Amifostine has the potential to induce haematologic responses and decelerate disease progression in individual patients with low- and intermediate-1-risk myelodysplastic syndromes.
Author(s): Schanz J, Jung H, Wormann B, Gassmann W, Petersen T, Hinke A, Haase D
Affiliation(s): Georg-August-University, Department of Haematology and Oncology, Robert-Koch-Str. 40, 37075 Goettingen, Germany. email@example.com
Publication date & source: 2009-09, Leuk Res., 33(9):1183-8. Epub 2009 May 2.

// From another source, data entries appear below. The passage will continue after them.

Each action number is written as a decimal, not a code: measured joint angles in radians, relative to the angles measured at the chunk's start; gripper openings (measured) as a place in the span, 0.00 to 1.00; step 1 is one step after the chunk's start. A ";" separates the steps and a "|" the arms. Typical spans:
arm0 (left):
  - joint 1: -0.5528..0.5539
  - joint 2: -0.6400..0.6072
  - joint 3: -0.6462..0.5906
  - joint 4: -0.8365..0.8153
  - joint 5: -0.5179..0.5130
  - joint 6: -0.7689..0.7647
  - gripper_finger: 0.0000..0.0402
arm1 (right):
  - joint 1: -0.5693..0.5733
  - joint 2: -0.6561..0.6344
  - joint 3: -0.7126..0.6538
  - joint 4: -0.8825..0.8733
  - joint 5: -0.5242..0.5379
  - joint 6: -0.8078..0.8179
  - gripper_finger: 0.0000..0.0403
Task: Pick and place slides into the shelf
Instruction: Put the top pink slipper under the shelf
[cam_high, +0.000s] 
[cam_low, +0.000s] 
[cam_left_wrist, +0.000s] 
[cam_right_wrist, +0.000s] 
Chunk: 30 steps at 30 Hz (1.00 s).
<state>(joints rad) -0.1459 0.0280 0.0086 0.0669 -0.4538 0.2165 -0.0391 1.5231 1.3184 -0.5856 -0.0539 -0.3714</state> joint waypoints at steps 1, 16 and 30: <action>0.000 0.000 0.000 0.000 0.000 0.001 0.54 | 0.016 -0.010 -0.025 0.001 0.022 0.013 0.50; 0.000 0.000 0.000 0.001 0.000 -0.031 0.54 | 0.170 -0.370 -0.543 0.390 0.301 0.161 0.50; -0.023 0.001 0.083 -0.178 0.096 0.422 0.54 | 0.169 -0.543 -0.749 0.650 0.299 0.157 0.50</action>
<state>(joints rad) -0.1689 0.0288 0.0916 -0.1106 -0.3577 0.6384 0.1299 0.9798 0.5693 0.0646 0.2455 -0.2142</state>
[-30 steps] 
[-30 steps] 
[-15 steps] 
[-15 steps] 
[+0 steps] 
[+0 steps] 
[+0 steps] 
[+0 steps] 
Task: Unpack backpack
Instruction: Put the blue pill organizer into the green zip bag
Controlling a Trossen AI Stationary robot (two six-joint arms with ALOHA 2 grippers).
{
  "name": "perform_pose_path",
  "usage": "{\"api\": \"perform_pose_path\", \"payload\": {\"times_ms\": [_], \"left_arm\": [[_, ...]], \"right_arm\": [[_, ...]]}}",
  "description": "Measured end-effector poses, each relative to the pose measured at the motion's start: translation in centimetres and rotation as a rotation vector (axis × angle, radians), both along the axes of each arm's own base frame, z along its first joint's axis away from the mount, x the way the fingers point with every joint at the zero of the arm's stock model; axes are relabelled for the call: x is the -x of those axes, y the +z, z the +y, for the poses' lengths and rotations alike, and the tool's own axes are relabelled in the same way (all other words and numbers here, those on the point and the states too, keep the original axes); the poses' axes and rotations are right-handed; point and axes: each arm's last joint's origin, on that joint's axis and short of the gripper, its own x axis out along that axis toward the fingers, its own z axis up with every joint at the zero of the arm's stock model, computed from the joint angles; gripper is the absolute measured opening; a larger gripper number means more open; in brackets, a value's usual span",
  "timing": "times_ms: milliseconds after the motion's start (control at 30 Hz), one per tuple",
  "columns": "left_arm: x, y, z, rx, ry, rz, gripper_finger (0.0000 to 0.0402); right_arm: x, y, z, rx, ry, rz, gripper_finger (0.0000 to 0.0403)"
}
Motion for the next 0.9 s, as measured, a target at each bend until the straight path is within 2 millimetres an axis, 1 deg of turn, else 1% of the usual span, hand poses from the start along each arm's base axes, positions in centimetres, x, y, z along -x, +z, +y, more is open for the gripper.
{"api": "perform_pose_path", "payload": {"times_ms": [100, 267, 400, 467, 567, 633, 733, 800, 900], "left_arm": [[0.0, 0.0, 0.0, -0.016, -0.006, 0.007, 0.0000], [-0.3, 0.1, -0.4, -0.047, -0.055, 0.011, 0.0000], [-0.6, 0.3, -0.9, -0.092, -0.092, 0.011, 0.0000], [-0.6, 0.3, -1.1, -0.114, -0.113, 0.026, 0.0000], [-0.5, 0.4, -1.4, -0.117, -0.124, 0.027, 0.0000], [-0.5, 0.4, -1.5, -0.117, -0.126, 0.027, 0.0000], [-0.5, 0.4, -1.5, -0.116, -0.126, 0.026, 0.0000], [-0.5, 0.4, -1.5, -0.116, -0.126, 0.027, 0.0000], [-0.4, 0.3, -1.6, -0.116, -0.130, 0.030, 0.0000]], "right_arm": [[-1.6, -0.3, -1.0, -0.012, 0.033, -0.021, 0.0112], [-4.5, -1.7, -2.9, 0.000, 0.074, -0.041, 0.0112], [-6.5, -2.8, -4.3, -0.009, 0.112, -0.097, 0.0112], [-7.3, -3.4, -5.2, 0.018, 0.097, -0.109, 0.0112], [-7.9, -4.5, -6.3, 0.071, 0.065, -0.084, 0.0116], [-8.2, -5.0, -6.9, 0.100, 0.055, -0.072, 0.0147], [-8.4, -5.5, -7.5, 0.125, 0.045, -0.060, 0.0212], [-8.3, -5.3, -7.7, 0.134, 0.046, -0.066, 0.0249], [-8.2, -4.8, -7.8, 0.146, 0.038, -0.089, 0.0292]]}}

Publication type: Clinical Trial, Phase II; Multicenter Study; Randomized Controlled Trial; Research Support, Non-U.S. Gov't
Myelodysplastic syndromes (MDS) are characterized by hypercellular bone marrow, peripheral cytopenia and an increased rate of intramedullary apoptosis. Oxidative stress is known as an important factor that leads to apoptosis in MDS. Thus, amifostine was investigated in a randomized, multicentre phase II-study (n = 44 pts.; 22 amifostine, 22 best supportive care). We found an overall haematologic response rate of 18%. One patient developed a complete and persisting haematologic remission. Haematologic progression rate was 46% in the treatment group and 64% in the control group. We conclude that amifostine has the potential to induce haematologic response in individual patients suffering from MDS.